Eaux en bouteille : les méandres de l’affaire, au-delà du cas Nestlé
AFP le 03/05/2024 à 15:45
Des industriels de premier plan dans le viseur de la justice, un forage suspendu après une contamination « d'origine fécale », des enjeux environnementaux, économiques et sanitaires... Le secteur des eaux en bouteille est sous pression depuis des révélations sur le recours à des pratiques prohibées de désinfection.
Quels industriels sont concernés ? Le 29 janvier, une filiale française du géant suisse de l’agroalimentaire Nestlé – qui puise en France l’eau des marques Perrier, Vittel, Hépar et Contrex – reconnaît dans la presse avoir eu recours à des traitements de désinfection interdits (lampe UV, charbon actif) sur les eaux minérales pour maintenir leur « sécurité alimentaire ».

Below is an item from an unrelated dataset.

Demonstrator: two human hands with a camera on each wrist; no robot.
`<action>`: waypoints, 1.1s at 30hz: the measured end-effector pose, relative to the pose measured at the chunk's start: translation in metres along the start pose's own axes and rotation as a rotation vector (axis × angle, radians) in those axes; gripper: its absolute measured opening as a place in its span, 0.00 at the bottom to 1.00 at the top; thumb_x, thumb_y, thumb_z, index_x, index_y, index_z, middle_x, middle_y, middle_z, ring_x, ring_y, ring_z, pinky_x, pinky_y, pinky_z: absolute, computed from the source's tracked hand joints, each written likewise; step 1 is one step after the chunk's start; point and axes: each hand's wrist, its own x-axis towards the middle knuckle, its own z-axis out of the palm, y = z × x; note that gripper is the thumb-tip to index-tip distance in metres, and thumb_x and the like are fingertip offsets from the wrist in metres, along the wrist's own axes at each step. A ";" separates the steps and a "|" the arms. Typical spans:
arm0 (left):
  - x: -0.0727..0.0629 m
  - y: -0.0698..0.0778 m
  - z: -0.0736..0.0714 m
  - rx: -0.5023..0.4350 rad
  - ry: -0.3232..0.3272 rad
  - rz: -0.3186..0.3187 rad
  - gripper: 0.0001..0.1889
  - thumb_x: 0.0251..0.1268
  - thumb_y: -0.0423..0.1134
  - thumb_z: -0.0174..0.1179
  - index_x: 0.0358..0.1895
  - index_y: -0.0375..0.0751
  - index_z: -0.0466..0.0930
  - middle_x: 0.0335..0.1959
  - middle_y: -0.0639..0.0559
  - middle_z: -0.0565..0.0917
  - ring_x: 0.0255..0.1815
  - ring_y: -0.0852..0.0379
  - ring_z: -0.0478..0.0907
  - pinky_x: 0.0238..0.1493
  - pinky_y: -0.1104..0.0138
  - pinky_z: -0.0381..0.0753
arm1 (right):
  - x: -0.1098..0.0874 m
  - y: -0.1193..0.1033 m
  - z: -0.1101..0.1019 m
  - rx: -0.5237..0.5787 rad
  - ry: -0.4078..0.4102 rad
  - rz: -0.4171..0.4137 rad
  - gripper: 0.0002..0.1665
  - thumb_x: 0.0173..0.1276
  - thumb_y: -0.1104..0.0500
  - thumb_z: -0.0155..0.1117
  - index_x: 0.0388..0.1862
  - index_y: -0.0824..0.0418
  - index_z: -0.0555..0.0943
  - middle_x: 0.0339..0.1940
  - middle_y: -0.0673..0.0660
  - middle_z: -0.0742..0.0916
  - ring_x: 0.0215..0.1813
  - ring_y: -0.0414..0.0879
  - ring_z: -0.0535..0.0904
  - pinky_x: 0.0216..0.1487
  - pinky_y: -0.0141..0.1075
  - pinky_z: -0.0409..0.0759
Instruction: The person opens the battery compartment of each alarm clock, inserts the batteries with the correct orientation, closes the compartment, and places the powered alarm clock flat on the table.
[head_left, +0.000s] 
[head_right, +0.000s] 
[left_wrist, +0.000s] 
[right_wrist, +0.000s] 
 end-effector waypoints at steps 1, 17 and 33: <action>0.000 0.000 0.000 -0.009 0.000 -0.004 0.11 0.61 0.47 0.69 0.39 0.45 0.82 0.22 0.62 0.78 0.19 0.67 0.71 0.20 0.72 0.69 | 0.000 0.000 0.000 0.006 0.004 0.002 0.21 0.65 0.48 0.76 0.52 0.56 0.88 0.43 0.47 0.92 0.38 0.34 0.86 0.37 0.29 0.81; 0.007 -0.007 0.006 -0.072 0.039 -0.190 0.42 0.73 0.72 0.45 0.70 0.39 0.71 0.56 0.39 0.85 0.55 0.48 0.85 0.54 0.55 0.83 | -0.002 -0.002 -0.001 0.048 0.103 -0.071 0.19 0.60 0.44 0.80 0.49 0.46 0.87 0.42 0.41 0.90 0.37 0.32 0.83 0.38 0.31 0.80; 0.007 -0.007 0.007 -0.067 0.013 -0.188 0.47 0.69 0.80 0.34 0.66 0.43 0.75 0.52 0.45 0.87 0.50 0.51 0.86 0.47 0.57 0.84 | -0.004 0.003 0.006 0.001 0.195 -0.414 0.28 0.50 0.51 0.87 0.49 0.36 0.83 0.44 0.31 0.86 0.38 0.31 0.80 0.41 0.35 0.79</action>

L’entreprise tente ainsi de désamorcer les révélations, le lendemain, des médias Le Monde et Radio France ayant eu accès à des documents officiels suggérant que Nestlé et d’autres entreprises ont enfreint ou louvoyé avec les règles, face à la dégradation de la qualité des eaux souterraines vendues comme des eaux « minérales naturelles » ou « de source », pour lesquelles la désinfection est interdite.
Dans un rapport de 2022 consulté par l’AFP, une mission de l’Inspection générale des affaires sociales (Igas) estime qu’en France, « près de 30 % » des marques d’eau conditionnées « subissent des traitements non conformes ». Elle ajoute que c’est une fourchette basse, vu que de telles pratiques sont « délibérément dissimulées ».
La mission n’a « pas de doute » sur le fait « que l’ensemble des minéraliers soient concernés » au bout du compte.
Interrogé par l’AFP, Danone, numéro trois des bouteilles d’eau en France (Evian, Volvic, Badoit), indique que ses « eaux minérales naturelles répondent aux exigences de qualité et de conformité en vigueur ».
A l’origine de l’affaire, le signalement en 2020 d’un ancien salarié du groupe Alma, leader en France des eaux minérales et de source (Cristaline, Saint-Yorre, Vichy Célestins…).
Quelles procédures judiciaires et politiques ?
Alma a confirmé à l’AFP faire l’objet d’une « procédure judiciaire » portant « sur des faits anciens et isolés propres à certains sites de production », et assuré que sa marque phare, Cristaline, n’était pas concernée.
Le parquet d’Épinal a ouvert une enquête préliminaire pour tromperie à l’encontre de Nestlé Waters à la suite des révélations de presse.
L’association de consommateurs Foodwatch a porté plainte au tribunal judiciaire de Paris, en visant Nestlé, Sources Alma mais aussi le gouvernement à qui l’organisation reproche sa « complaisance ».
Ce dernier a été avisé par Nestlé en 2021 de son recours à des traitements interdits. Il a assoupli la réglementation, et permis aux industriels d’utiliser des microfiltres avec un seuil de filtration inférieur à 0,8 micron.
Une mission sénatoriale entamera des auditions en juin pour « faire la lumière sur les défaillances de l’État ».
Quels risques pour la santé ?
« Globalement, le contrôle sanitaire des eaux conditionnées révèle un niveau de conformité élevé et les signalements documentés de toxi-infections alimentaires collectives (…) sont très rares », relève le rapport de l’Igas de 2022.
Le document relève tout de même que lorsque des traitements non conformes « ont été mis en place pour pallier un défaut de qualité de la ressource, leur retrait est de nature à engendrer un risque sanitaire, plus immédiat en cas de contamination biologique ».
C’est, semble-t-il, ce qui s’est passé sur la source Perrier à Vergèze (Gard), depuis que Nestlé s’est mis en conformité avec la réglementation.
Le préfet du Gard a sommé en avril le groupe de suspendre l’exploitation d’un forage et de détruire deux millions de bouteilles après la découverte de bactéries « d’origine fécale » quelques heures après de fortes pluies.
La microfiltration ne peut pas être une solution pour réduire les risques sanitaires, souligne aussi l’Igas.
Les inspecteurs préviennent que cela peut donner une « fausse sécurisation », car les microfiltres (0,2 micron) laissent passer les virus, voire certaines bactéries, précisent-ils, en citant une épidémie de gastroentérite en Espagne en 2016. Ils mettent clairement sur la table la notion de « pureté originelle », à une époque où les contaminants humains, agricoles et industriels pénètrent profondément dans le sol.
D’autant qu’ils ajoutent que la microfiltration est « susceptible de modifier les caractéristiques microbiologiques des eaux », sciant l’argument commercial de la pureté.
L’eau minérale est vendue en moyenne plus de 100 fois plus cher que l’eau du robinet.